# Work instructions
Copy out the entries below precisely; nothing is to be omitted.

[Extracted records]
——————————
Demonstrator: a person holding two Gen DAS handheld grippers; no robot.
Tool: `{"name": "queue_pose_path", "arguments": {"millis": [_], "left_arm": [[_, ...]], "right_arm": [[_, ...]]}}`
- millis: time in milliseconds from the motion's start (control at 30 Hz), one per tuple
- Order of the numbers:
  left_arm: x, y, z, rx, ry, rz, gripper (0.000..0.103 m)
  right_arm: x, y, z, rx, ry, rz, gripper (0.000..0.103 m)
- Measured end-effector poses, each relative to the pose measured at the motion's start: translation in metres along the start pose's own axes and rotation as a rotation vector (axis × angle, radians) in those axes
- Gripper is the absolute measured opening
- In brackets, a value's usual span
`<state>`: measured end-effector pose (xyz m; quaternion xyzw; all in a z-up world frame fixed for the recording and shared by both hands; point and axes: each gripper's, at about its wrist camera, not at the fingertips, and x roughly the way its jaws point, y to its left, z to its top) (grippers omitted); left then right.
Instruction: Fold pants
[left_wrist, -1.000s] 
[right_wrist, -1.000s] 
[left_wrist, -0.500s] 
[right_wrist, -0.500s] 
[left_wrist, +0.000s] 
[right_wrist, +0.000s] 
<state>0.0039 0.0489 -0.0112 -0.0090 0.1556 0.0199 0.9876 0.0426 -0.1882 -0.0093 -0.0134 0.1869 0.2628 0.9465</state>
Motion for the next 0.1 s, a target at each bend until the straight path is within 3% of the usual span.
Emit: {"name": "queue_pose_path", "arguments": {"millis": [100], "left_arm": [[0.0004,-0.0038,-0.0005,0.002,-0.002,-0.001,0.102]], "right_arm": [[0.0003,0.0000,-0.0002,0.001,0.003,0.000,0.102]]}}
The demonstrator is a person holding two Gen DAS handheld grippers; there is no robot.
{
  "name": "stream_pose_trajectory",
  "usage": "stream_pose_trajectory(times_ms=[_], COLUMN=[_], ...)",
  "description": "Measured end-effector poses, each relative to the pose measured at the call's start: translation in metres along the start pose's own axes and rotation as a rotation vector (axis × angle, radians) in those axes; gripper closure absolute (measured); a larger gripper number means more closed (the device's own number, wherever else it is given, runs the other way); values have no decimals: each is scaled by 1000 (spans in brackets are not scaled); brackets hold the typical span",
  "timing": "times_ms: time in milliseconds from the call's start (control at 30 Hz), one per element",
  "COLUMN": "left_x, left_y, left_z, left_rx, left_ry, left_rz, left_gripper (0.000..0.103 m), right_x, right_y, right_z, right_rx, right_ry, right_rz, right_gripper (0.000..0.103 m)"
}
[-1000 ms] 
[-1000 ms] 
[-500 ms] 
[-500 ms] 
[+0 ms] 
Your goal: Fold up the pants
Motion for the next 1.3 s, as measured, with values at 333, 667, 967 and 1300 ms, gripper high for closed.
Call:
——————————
# Exercise output
Demonstrator: a person holding two Gen DAS handheld grippers; no robot.
Tool: `{"name": "queue_pose_path", "arguments": {"millis": [_], "left_arm": [[_, ...]], "right_arm": [[_, ...]]}}`
- millis: time in milliseconds from the motion's start (control at 30 Hz), one per tuple
- Order of the numbers:
  left_arm: x, y, z, rx, ry, rz, gripper (0.000..0.103 m)
  right_arm: x, y, z, rx, ry, rz, gripper (0.000..0.103 m)
- Measured end-effector poses, each relative to the pose measured at the motion's start: translation in metres along the start pose's own axes and rotation as a rotation vector (axis × angle, radians) in those axes
- Gripper is the absolute measured opening
- In brackets, a value's usual span
`<state>`: measured end-effector pose (xyz m; quaternion xyzw; all in a z-up world frame fixed for the recording and shared by both hands; point and axes: each gripper's, at about its wrist camera, not at the fingertips, and x roughly the way its jaws point, y to its left, z to its top) (grippers omitted); left then right.
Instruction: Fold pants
[left_wrist, -1.000s] 
[right_wrist, -1.000s] 
[left_wrist, -0.500s] 
[right_wrist, -0.500s] 
[left_wrist, +0.000s] 
[right_wrist, +0.000s] 
<state>0.0039 0.0489 -0.0112 -0.0090 0.1556 0.0199 0.9876 0.0426 -0.1882 -0.0093 -0.0134 0.1869 0.2628 0.9465</state>
Motion for the next 0.1 s, a target at each bend until the straight path is within 3% of the usual span.
Emit: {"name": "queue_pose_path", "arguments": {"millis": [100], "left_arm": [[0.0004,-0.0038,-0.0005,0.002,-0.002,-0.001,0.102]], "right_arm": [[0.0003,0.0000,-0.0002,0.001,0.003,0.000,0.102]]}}
The demonstrator is a person holding two Gen DAS handheld grippers; there is no robot.
{
  "name": "stream_pose_trajectory",
  "usage": "stream_pose_trajectory(times_ms=[_], COLUMN=[_], ...)",
  "description": "Measured end-effector poses, each relative to the pose measured at the call's start: translation in metres along the start pose's own axes and rotation as a rotation vector (axis × angle, radians) in those axes; gripper closure absolute (measured); a larger gripper number means more closed (the device's own number, wherever else it is given, runs the other way); values have no decimals: each is scaled by 1000 (spans in brackets are not scaled); brackets hold the typical span",
  "timing": "times_ms: time in milliseconds from the call's start (control at 30 Hz), one per element",
  "COLUMN": "left_x, left_y, left_z, left_rx, left_ry, left_rz, left_gripper (0.000..0.103 m), right_x, right_y, right_z, right_rx, right_ry, right_rz, right_gripper (0.000..0.103 m)"
}
[-1000 ms] 
[-1000 ms] 
[-500 ms] 
[-500 ms] 
[+0 ms] 
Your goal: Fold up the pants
Motion for the next 1.3 s, as measured, with values at 333, 667, 967 and 1300 ms, gripper high for closed.
Call:

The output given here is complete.